A livre convicção não se confunde com convicção íntima, caprichosa e emotiva, dado que é um livre convencimento lógico, motivado, em obediência a critérios legais, passível de motivação e de controlo, na esteira de uma “liberdade de acordo com um dever”, no ensinamento do Professor Figueiredo Dias, in “Direito Processual Penal”, vol. I, Reimpressão, Coimbra Editora, 1984, pág. 201 a 206, que o processo penal moderno exige, dever esse que axiologicamente se impõe ao julgador por força do Estado de Direito e da Dignidade da Pessoa Humana.
De acordo com o aludido princípio da livre apreciação da prova, o julgador é livre ao apreciar as provas, estando tal apreciação apenas vinculada aos princípios em que se consubstancia o direito probatório e às normas da experiência comum, da lógica, regras de natureza científica que se devem incluir no âmbito do direito probatório sendo que “A livre convicção não pode ser vista em função de qualquer arbitrária análise dos elementos probatórios, mas antes deve perspetivar-se segundo as regras da experiência comum, num complexo de motivos, referências e raciocínio, de cariz intelectual e de consciência, que deve de todo em todo ficar de fora a qualquer intromissão interna em sede de conhecimento. Isto é, na outorga, não de um poder arbitrário, mas antes de um dever de perseguir a chamada verdade material, verdade prático-jurídica, segundo critérios objectivos e susceptíveis de motivação racional.” – cfr.

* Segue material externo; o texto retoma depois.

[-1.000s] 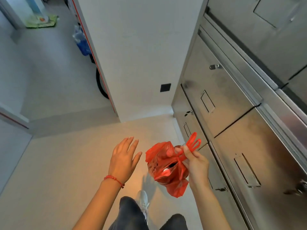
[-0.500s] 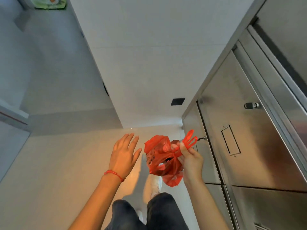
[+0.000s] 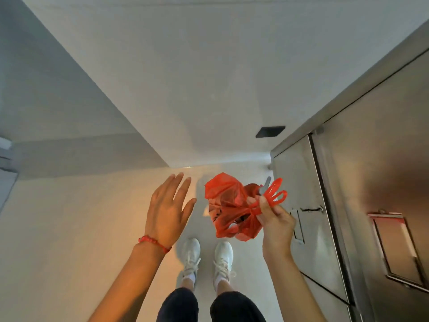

Professor Figueiredo Dias, ob. e loc. citados e Acórdão do Tribunal da Relação de Coimbra de 08.02.2012, proferido no processo nº 38/10.0 TAFIG.C1, disponível in www.dgsi.pt/jtrc.
O Tribunal Constitucional nos Acórdãos n.ºs 172/94, Diário da República, 2.ª série, de 19 de Julho de 1994 e n.º 573/98, Diário da República, 2.ª série, de 13 de Novembro de 1998, já se pronunciou no sentido da inconstitucionalidade da interpretação do art.º 374.º, n.º 2 do CPP segundo a qual a fundamentação das decisões em matéria de facto se basta com a simples enumeração dos meios de prova utilizados em 1.ª instância.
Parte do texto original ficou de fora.